だんだん小さくなる語尾に笑ってしまった。本当に分かりやすいなこの子。小太郎くんとは正反対だ。

「別に隠す必要ないって。それ聞いて嬉しかったし、そうでなくとも僕も会いたかったし」
「!!!」
「あの子……くのいちと友達なんだってね。仲良くしてくれてありがとう」
「あっ、あたしもあの子になまえさんが師匠だって話聞きました!ていうかお礼言われるほどのことじゃないっていうか…」
「いやいや、大きなことだよ。あの子に友達だなんて驚いたからさ。これからも側にいてあげてね」
「…言われなくても、そのつもりです!」

今日一番の笑顔でそう言ってくれた甲斐ちゃん。

あー、なんか、癒される。

「……ごめん甲斐ちゃん、肩借りていい?」
「え……っ!?」

ぽすん。甲斐ちゃんの細い肩に頭を預けた。瞬間固くなってしまった彼女の体に気付かないふりをして目を閉じる。いい匂いするなー。女の子の匂いだ。あれ、僕なんか変態みたい。
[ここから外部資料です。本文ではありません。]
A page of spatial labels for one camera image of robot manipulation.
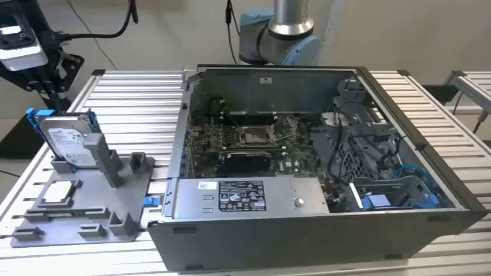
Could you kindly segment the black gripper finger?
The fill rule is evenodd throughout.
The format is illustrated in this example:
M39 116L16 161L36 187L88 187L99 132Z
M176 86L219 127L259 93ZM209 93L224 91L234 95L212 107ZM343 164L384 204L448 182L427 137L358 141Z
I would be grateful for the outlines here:
M68 91L84 62L84 58L79 55L57 53L57 63L55 65L52 84L55 85L55 95L57 98L56 110L59 111L67 111L71 105Z
M59 109L56 79L44 67L11 71L1 67L1 78L25 91L36 91L49 109Z

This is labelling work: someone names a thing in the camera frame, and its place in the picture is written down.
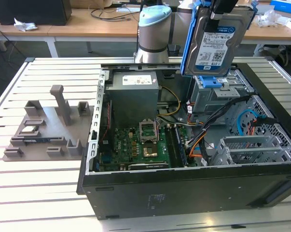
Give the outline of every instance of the wooden desk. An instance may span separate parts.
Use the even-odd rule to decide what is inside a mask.
[[[100,17],[110,18],[127,13],[103,13]],[[134,14],[136,20],[139,19],[139,14]],[[132,15],[126,16],[128,21],[107,22],[90,15],[88,9],[73,9],[72,15],[66,26],[52,26],[49,31],[49,36],[93,36],[93,37],[136,37],[138,22]]]
[[[291,17],[291,14],[278,12],[283,16]],[[113,12],[102,17],[113,17],[126,13]],[[135,42],[137,37],[137,21],[130,15],[129,21],[106,22],[93,18],[87,9],[73,9],[71,18],[66,26],[39,25],[38,30],[21,32],[14,26],[2,26],[5,35],[12,41],[44,41],[48,44],[51,56],[58,57],[55,42],[87,42],[90,52],[90,42]],[[0,40],[6,40],[0,34]],[[259,28],[252,24],[246,32],[243,44],[285,44],[291,45],[291,29],[278,25],[277,27]]]
[[[239,0],[238,4],[245,4],[244,0]],[[269,5],[269,2],[260,2],[262,5]],[[276,11],[284,17],[291,18],[291,14]],[[242,44],[284,44],[291,45],[291,29],[277,24],[277,27],[270,26],[260,28],[252,23],[250,29],[246,31]]]

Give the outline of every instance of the power supply label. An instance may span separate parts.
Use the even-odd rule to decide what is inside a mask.
[[[227,41],[234,36],[235,30],[235,27],[219,26],[216,33],[204,32],[195,62],[196,68],[199,70],[218,69],[228,51]]]
[[[125,75],[123,76],[123,86],[151,85],[151,75]]]

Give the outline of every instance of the blue box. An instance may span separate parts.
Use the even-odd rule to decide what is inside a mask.
[[[291,0],[272,0],[270,5],[274,5],[274,10],[291,14]]]

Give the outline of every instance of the motherboard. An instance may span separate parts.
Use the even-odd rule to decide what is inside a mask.
[[[159,126],[143,121],[131,128],[115,128],[113,149],[102,152],[100,171],[126,171],[184,167],[184,126]]]

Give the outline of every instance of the white label sticker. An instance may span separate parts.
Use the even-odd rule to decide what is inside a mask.
[[[215,148],[214,144],[208,144],[207,149],[214,149],[214,148]]]
[[[210,70],[221,66],[228,50],[226,42],[234,35],[234,27],[219,27],[218,33],[204,32],[195,64],[199,69]]]
[[[226,78],[217,78],[219,83],[228,82]]]
[[[202,163],[203,166],[207,166],[208,165],[208,162],[206,162],[205,159],[203,159],[203,158],[201,159],[201,163]]]
[[[123,86],[151,85],[151,75],[126,75],[123,76]]]

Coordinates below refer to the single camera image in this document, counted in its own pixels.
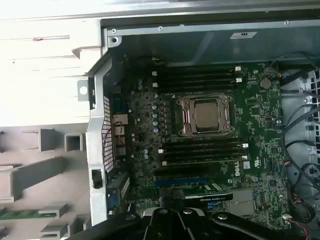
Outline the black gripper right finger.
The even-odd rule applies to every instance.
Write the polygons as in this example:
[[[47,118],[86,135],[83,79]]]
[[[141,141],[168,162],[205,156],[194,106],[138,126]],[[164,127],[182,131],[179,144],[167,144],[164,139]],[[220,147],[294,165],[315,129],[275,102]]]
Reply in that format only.
[[[273,230],[221,210],[206,215],[209,205],[231,200],[222,194],[185,196],[182,191],[182,239],[188,240],[284,240],[282,230]]]

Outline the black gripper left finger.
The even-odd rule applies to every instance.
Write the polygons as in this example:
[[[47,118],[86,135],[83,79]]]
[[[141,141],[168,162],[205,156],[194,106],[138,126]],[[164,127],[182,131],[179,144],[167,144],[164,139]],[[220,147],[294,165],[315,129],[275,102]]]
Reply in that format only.
[[[133,211],[78,232],[70,240],[179,240],[182,239],[183,194],[177,189],[160,191],[160,206],[150,207],[139,216]]]

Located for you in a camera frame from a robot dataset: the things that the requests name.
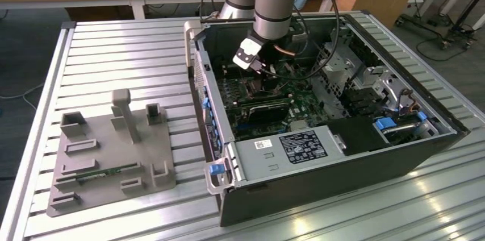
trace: barcode sticker
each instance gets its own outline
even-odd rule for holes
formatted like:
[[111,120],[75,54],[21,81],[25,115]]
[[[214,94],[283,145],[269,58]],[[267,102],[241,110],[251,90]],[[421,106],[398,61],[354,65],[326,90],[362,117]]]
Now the barcode sticker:
[[259,140],[258,142],[254,142],[255,149],[262,149],[271,147],[271,140]]

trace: metal table
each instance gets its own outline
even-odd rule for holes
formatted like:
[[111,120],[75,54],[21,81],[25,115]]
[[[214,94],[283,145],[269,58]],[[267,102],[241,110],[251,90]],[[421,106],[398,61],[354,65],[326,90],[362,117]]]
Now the metal table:
[[[471,134],[405,177],[219,228],[183,65],[189,19],[77,23],[59,32],[0,231],[0,240],[471,240],[485,237],[485,115],[387,29],[350,12]],[[61,113],[107,114],[109,91],[131,109],[167,109],[177,172],[171,190],[55,218],[45,214]]]

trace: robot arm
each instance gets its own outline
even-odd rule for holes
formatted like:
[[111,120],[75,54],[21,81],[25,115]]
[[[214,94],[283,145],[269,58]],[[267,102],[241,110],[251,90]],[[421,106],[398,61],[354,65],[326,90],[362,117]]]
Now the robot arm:
[[266,41],[278,40],[289,30],[293,7],[302,7],[306,0],[225,0],[222,18],[254,15],[253,34],[241,42],[233,62],[243,69],[258,70],[262,65],[255,55]]

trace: blue tab
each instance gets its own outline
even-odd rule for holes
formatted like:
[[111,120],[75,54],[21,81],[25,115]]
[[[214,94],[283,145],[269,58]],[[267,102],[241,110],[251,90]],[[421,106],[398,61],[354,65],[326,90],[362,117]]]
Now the blue tab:
[[214,176],[217,174],[222,174],[225,172],[223,164],[210,164],[209,166],[209,174]]
[[425,113],[422,111],[419,111],[417,113],[417,117],[419,118],[421,121],[423,121],[425,119],[427,119],[427,116],[425,115]]
[[203,102],[202,102],[202,108],[206,109],[209,106],[209,97],[205,97]]
[[397,126],[393,119],[389,117],[381,118],[375,121],[375,126],[379,130]]

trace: motherboard
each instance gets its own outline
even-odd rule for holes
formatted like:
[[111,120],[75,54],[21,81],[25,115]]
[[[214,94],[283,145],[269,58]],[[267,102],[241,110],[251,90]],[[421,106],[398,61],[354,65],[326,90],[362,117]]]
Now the motherboard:
[[[281,75],[307,72],[289,63],[275,65],[274,70]],[[225,75],[217,86],[235,141],[302,130],[329,120],[307,81],[241,74],[238,78]]]

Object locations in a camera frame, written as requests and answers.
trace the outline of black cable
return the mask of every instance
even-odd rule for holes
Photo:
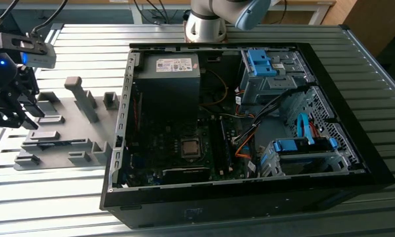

遠くに聞こえる甘味処の客の話し声とか、小鳥の鳴き声とか、微かに吹いてるそよ風とか、ぽかぽかと丁度いい暖かさの日光とか、すべてが絶妙に重なりあって、疲れた体に眠気を誘う。気持ちいいなあ。このまま寝ちゃったら怒られるかなあ。

「……なまえ、さん」
「んー……」
「…髪、触ってもいいですか?」
「んー、いいよー…」

ぎこちなくそっと髪に触れた手は、昨日の左近くんのそれよりもずっとビクビクしていて、いとおしく感じた。左近くんは甘えることを知るべきだって言ってたな。でも甘えるなら君みたいなばっちばちの男じゃなくって、やっぱりこういう女の子相手じゃなきゃなー。

そろそろいい感じに眠くなってきた頃、ふとどこからか射抜くような視線を感じた。やばい、小太郎くんかな。でももう眠いしな。邪魔されたら起きるけど傍観するだけならもう放っておこう。おやすみなさい。